New Frontier already formed a special committee to review Longkloof’s bid, but added a financial adviser to the fray to weigh “strategic alternatives” after Manwin’s bid.

While any further discussions with Manwin remained quiet — according to information publicly available — during the past three months, the tussle with Longkloof escalated.

New Frontier officials expressed concern that the hostile takeover attempt would meld into a potentially costly “proxy contest” as Longkloof and its affiliates sought to make four nominations to New Frontier’s six-person board.

Longkloof also upped its offer by nearly 30 percent to $1.75 per share for the 165-person New Frontier.

“We would like to move forward immediately and are ready to meet and start immediate negotiations to maximize value for all shareholders,” Longkloof officials wrote in a letter sent May 23 to New Frontier. “It is our belief that this offer is fair and in the best interest of the company and its shareholders, and that the shareholders will find such a proposal attractive if presented to them.”

By June, the battle moved from PRNewswire to the U.S. District Court in Colorado when New Frontier filed a complaint against Longkloof and its affiliates claiming they violated securities laws by not making certain disclosures in SEC filings.

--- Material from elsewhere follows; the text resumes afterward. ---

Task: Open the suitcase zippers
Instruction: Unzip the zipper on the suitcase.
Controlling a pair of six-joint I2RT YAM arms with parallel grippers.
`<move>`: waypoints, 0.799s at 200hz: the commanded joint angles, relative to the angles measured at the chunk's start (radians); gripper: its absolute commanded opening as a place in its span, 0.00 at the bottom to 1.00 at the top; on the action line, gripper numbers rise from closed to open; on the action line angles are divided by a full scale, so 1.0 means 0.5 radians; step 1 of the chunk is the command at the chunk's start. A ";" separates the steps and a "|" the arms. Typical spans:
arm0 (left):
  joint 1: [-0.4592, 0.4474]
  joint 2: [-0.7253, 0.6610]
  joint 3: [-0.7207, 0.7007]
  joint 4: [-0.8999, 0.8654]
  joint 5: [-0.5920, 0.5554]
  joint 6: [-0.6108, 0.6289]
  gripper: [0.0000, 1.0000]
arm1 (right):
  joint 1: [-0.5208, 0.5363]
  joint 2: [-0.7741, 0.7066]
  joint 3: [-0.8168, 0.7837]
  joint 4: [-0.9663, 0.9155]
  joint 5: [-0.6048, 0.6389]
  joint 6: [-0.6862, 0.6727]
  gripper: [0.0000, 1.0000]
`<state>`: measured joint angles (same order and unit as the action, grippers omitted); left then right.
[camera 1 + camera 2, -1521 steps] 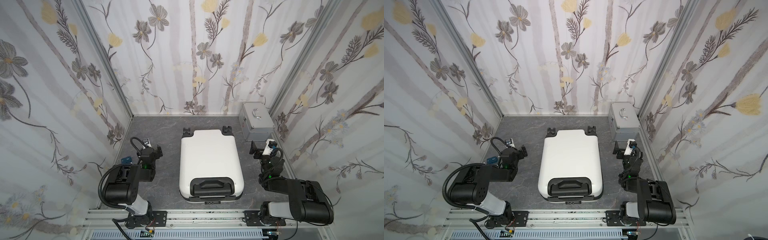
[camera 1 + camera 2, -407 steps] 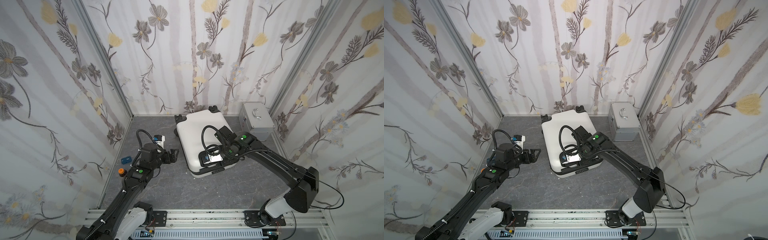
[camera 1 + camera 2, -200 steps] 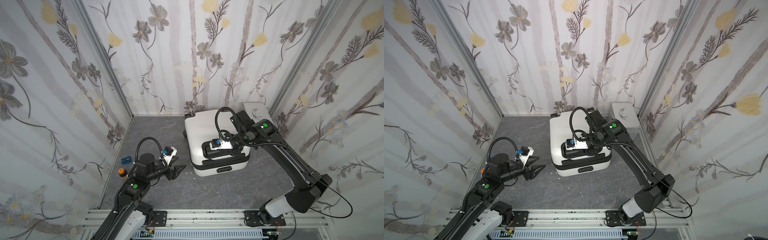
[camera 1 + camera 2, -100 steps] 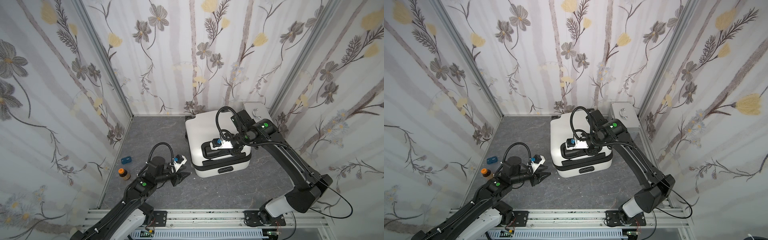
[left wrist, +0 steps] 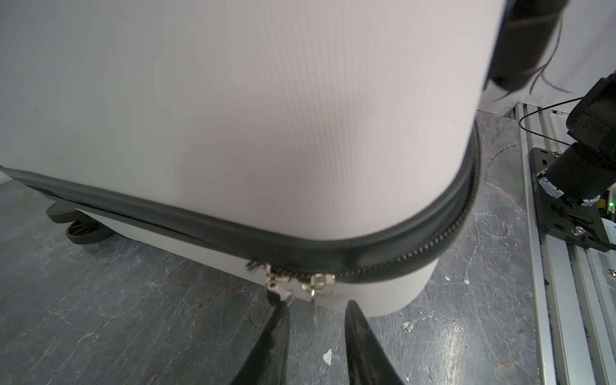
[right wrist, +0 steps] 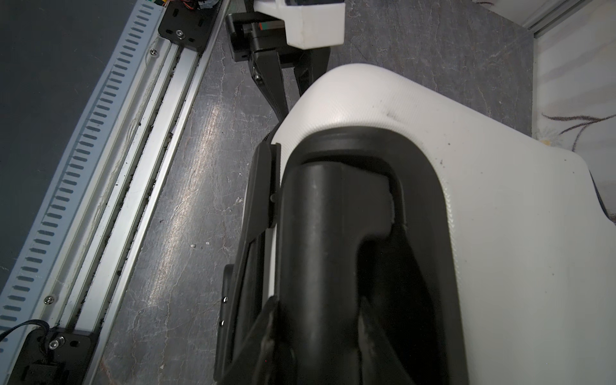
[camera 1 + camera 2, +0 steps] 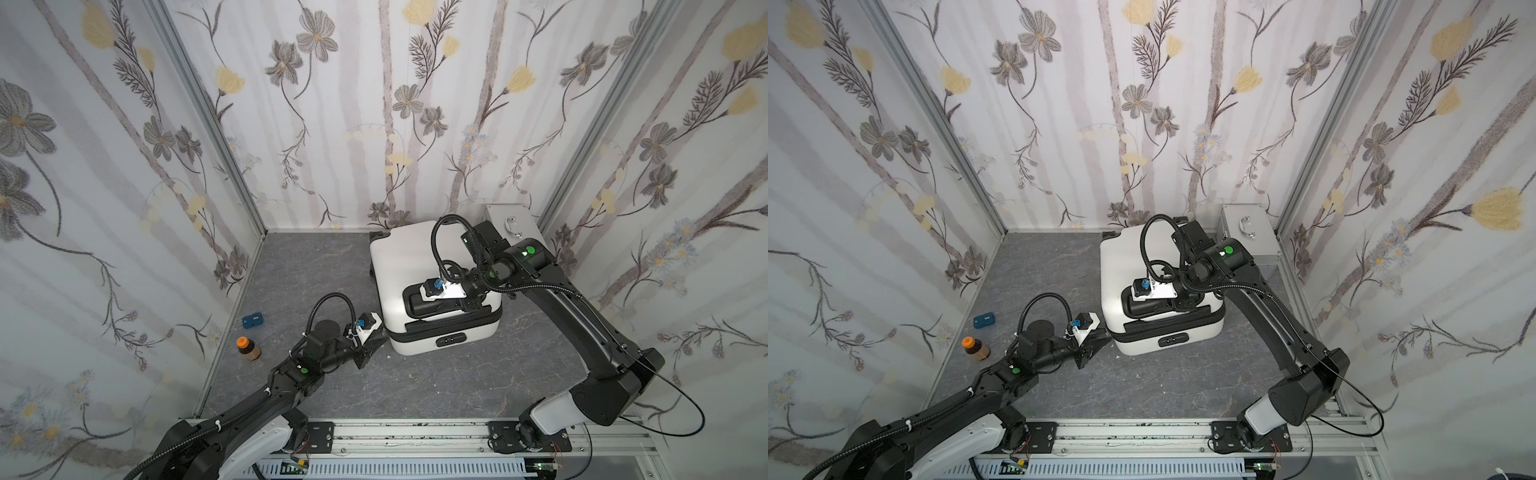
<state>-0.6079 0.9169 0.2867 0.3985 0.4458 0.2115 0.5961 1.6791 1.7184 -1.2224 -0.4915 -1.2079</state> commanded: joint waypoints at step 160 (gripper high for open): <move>-0.003 -0.111 0.095 -0.072 0.189 0.141 0.00 | 0.014 -0.086 -0.051 0.402 -0.211 -0.089 0.00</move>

Additionally, New Frontier sought an injunction against Longkloof in acquiring additional shares until its alleged securities violations were rectified.

Longkloof denied the claims and countersued, claiming New Frontier’s “entrenched” board of directors breached their fiduciary duties by stymieing Longkloof’s chances to acquire the company and increase shareholder value.

A scheduling conference is on the books for August.